La prepotenza, l’egoismo, l’esaltazione, l’aggressività, sono facili a sfociare,è una cerniera che di allarga: non si parla semplicemente di concezioni razziali, religiose, ma umane anche a livello basilare. Sempre più difficile da sentire e più sparatoria, è diventata quella forma sensibile d’altruismo con sentimenti veri di pietà nei riguardi dei deboli, dei fragili, dei portatori di handicap, degli anziani nelle case di riposo e tanti posti ai margini come diversi come improduttivi e non indispensabili. Lo abbiamo visto con tanti episodi riportati di maltrattamenti proprio a coloro che avrebbero bisogno d’aiuto, che sono indifesi.
“L’atteggiamento più devastante per un popolo è l’indifferenza. Tra l’assenteismo e l’indifferenza poche mani, non sorvegliate da alcun controllo, tessono la tela della vita collettiva”, scriveva Antonio Gramsci nel 1917, nel pieno della Prima guerra mondiale, “e la massa ignora, perché non se ne preoccupa; e allora sembra sia la fatalità a travolgere tutto e tutti, sembra che la storia non sia altro che un enorme fenomeno naturale, un’eruzione, un terremoto del quale rimangono vittime tutti, chi ha voluto e chi non ha voluto, chi sapeva e chi non sapeva, chi era stato attivo e chi indifferente”.
Oggi a Polizzi Generosa, il gruppo Auser, dona il suo contributo a questa giornata celebrativa, in forma privata, in rispetto alla situazione epidemiologica.
Ricorda la storia, la trasmette ai posteri. Crea modi e momenti di aperta riflessione collegandola anche ai problemi vissuti in questi ultimi tempi difficili ed attuali facendosi da portavoce a più livelli di espansione di messaggio solidale e memoriale.
Vincenzo Liarda del gruppo Auser e coordinatore dell’evento ha affermato: «La giornata odierna rappresenta una ferita per l’umanità ad oggi non rimarginata, noi come piccola sede dell’Auser, nel tempo abbiamo dato il nostro piccolissimo contributo nel preservare la memoria affinché questi inumani fatti non accadano più, quindi l’appuntamento di oggi per noi non è una esibizione/spettacolo, ma continuare nel solco tracciato da tempo, non a caso lo slogan di quest’anno è: LA MEMORIA ADDOSSO, il futuro adesso».
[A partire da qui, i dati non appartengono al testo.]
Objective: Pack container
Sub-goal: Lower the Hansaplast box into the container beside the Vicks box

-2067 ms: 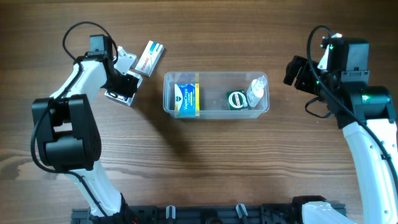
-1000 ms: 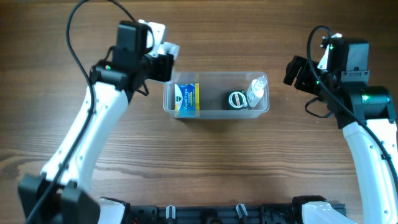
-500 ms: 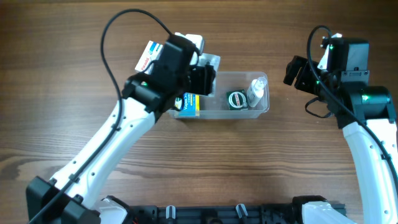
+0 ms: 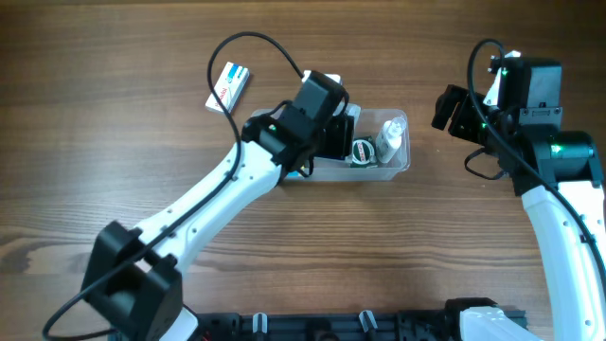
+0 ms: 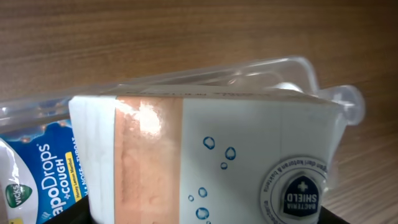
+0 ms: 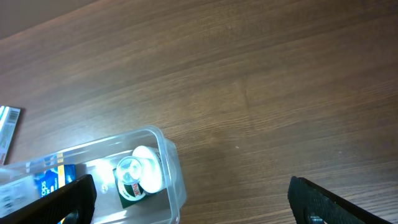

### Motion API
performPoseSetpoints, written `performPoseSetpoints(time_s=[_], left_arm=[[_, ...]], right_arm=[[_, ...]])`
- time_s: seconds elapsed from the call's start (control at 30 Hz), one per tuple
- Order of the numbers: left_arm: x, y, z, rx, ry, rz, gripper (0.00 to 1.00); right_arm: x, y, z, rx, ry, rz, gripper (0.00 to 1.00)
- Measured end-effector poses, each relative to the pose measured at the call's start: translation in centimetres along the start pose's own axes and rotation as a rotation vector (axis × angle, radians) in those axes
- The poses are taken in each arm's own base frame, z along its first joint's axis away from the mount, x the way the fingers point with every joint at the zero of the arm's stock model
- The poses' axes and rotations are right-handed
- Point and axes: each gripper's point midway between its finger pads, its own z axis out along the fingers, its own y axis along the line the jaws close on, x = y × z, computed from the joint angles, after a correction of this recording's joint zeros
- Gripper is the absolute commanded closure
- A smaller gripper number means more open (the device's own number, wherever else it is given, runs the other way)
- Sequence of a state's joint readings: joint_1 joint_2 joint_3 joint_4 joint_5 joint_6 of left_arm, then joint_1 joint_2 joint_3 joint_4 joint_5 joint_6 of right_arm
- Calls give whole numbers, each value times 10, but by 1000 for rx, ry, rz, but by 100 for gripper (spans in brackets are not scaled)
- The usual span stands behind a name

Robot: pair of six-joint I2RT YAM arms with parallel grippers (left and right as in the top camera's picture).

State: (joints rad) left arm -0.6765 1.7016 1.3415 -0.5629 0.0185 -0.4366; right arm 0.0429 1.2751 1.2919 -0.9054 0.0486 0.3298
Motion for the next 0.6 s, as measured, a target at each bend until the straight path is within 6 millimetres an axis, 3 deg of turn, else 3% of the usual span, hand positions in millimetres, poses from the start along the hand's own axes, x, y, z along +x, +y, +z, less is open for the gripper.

Un lavoro lodevole che va sempre portato avanti con l’impegno e le iniziative di chi apre il cuore creando un punte tra passato e presente.
Perchè per guarire da ogni traccia di orrore, non se ne deve creare ancora.
Forse bisogna ancora insistere. Evitare che si rigeneri ” in più varianti”, che si “dilaghi” ad altre direzioni, ad altre specie .
Forse bisogna essere ancora più preparati ancora più sensibilizzati nonostante il grande lavoro che già stato svolto nel passato che si attua ancora oggi e anno dopo anno si perpetua nel tempo.
L’uomo che esclude, offende condanna, assumere ruoli di dittatore e di giudice che cerca di essere divertiti di una posizione della gerarchia sociale non è da considerare meno alla furia nazista.
E allora quei fili spinati non è vero che sono stati spezzati tanti anni fa, ma crescono ancora forti e si moltiplicano pungendo e resistendo intralciando la speranza e l’evoluzione dell’animo umano del cambiamento.